Monday, August 9, 2010

Patricia Neal: Great Career, Tragic Life
(January 20, 1926 – August 8, 2010)



Patricia Neal, a Kentucky coal miner's daughter, was not only a first-rate actress who's been called the American Jeanne Moreau—she also lived a life so dramatic in its own right that it was the subject of a 1981 TV movie, The Patricia Neal Story

During the filming of the screen adaptation of Ayn Rand's controversial classic, The Fountainhead, the 21-year-old actress began an affair with Gary Cooper, then 46. It ended after Cooper's wife sent Neal a telegram requesting its termination, and also after Cooper's daughter spat at Neal in public. 

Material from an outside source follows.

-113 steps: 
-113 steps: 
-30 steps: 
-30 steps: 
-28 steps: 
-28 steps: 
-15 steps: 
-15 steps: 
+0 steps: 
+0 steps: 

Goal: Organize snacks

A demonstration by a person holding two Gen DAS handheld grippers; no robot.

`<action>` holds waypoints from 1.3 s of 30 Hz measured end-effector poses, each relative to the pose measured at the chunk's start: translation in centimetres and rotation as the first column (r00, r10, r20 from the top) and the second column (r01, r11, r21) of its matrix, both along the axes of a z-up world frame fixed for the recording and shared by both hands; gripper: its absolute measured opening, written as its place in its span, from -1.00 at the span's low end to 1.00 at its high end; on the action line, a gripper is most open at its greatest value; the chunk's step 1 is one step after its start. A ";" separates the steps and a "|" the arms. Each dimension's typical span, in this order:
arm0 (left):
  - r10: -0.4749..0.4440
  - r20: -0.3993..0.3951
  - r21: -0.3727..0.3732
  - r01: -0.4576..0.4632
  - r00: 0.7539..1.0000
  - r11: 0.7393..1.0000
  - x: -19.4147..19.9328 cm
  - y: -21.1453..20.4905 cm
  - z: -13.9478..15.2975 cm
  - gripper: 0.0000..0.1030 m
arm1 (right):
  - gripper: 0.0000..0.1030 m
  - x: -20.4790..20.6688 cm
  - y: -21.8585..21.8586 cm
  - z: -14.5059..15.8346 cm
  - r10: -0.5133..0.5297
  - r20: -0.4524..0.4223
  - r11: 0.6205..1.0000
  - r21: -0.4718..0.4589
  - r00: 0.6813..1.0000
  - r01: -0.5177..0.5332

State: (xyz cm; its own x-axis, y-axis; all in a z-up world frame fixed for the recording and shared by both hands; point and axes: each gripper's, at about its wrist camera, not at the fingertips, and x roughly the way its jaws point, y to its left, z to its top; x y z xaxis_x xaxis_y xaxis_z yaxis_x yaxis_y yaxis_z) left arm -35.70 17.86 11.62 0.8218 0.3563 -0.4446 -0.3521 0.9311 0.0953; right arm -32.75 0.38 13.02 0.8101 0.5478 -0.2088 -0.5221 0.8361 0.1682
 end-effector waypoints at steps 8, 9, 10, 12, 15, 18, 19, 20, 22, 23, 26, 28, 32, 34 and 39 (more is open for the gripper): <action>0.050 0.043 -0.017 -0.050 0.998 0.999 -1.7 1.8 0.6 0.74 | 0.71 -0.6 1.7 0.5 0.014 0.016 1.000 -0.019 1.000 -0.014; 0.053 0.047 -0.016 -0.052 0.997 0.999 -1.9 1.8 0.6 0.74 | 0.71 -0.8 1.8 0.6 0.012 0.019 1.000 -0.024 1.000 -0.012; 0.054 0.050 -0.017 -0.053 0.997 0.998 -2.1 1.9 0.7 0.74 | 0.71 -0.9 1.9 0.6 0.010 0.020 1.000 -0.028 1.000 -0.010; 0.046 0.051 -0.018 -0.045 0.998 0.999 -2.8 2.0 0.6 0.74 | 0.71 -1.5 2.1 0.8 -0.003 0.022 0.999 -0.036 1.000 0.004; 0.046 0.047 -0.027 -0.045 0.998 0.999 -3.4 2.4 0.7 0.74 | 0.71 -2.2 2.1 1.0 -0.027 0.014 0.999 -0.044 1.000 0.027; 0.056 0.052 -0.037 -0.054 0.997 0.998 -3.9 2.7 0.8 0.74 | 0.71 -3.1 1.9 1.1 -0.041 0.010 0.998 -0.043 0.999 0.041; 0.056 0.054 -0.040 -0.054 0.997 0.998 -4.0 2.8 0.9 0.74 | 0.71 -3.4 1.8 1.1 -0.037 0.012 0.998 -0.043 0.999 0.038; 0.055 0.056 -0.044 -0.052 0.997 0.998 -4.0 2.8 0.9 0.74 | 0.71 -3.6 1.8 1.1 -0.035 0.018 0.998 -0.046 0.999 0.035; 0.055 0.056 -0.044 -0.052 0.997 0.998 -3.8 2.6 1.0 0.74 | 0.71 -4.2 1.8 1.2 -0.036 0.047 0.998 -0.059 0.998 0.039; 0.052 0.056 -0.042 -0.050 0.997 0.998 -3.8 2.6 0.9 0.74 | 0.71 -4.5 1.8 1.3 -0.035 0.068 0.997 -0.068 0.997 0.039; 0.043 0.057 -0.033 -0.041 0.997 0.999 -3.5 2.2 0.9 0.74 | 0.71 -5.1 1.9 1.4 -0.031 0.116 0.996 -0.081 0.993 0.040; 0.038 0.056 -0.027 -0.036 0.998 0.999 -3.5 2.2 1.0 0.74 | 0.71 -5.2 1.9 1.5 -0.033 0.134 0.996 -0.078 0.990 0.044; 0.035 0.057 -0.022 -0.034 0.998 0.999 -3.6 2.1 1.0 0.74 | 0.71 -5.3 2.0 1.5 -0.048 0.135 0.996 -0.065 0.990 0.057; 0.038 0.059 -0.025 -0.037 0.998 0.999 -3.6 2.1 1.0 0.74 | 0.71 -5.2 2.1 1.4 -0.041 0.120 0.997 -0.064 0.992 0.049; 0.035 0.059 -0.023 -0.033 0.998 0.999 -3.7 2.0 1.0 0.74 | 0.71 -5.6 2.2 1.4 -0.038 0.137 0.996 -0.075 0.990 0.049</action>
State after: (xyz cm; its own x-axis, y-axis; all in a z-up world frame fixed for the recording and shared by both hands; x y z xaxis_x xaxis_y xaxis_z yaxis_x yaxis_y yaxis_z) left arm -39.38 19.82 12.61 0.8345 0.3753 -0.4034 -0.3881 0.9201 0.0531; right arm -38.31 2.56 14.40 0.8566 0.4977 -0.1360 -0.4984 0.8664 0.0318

In 1953, Neal married British writer Roald Dahl, whom she'd met two years earlier at a dinner party thrown by Lillian Hellman. According to Wikipedia
In the early 1960s the couple suffered through grievous injury to one child and the death of another. On December 5, 1960, their son Theo, four months old, suffered brain damage when his baby carriage was struck by a taxicab in New York City. On November 17, 1962, their daughter, Olivia, died at age 7 from measles encephalitis.    
While pregnant in 1965, Neal suffered three-burst cerebral aneurysms, and was in a coma for three weeks. Dahl directed her rehabilitation and she subsequently relearned to walk and talk ("I think I'm just stubborn, that's all").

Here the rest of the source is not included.